Born in 1936, Jan Klein is a Czech-American immunologist who co-founded the modern science of immunogenetics – key to understanding illness and disease. He is the author or co-author of over 560 scientific publications and of seven books including 'Where Do We Come From?' which examines the molecular evolution of humans. He graduated from the Charles University at Prague in 1955, and received his MS in Botany from the same school in 1958. From 1977 to his retirement in 2004, he was the Director of the Max Planck Institute for Biology at Tübingen, Germany.

Listeners: Colm O'hUigin

Colm O'hUigin is a senior staff scientist at the US National Cancer Institute. He received his BA, MSc and PhD at the Genetics Department of Trinity College, Dublin where he later returned as a lecturer.
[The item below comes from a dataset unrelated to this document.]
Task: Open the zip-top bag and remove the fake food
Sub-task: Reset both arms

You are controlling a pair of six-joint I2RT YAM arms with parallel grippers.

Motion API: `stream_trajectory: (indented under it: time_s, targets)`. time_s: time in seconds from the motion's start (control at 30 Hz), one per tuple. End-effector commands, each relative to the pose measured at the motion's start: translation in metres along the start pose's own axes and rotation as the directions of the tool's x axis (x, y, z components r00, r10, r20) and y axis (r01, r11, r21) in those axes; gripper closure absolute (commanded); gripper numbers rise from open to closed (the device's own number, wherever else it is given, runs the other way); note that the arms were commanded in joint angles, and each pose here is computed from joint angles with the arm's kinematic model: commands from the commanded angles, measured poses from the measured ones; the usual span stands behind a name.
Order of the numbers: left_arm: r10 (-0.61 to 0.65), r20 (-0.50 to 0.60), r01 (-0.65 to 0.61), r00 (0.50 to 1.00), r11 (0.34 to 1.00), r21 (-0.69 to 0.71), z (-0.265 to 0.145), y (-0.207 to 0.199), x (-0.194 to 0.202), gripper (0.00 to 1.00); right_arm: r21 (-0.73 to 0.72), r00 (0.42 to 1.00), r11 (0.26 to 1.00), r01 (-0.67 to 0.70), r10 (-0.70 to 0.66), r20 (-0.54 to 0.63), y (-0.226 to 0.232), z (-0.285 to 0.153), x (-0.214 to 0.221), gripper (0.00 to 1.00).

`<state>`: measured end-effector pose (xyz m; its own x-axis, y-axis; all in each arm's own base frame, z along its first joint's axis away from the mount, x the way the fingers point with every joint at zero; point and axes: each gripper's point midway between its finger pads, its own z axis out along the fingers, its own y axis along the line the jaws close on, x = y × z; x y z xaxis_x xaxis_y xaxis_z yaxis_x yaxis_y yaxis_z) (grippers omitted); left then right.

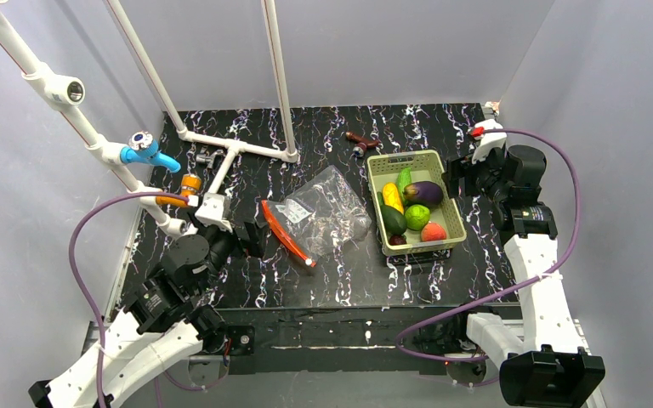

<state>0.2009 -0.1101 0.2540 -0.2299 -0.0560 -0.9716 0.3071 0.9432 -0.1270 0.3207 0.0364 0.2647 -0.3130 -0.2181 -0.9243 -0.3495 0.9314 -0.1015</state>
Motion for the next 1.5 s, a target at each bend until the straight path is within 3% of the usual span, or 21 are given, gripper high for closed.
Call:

He has held appointments at the Center for Population and Demographic Genetics, UT Houston, and at the University of Cambridge. As an EMBO fellow, he moved in 1990 to the Max Planck Institute for Biology in Tübingen, Germany to work with Jan Klein and lead a research group studying the evolutionary origins of immune molecules, of teeth, trypanosomes and of species.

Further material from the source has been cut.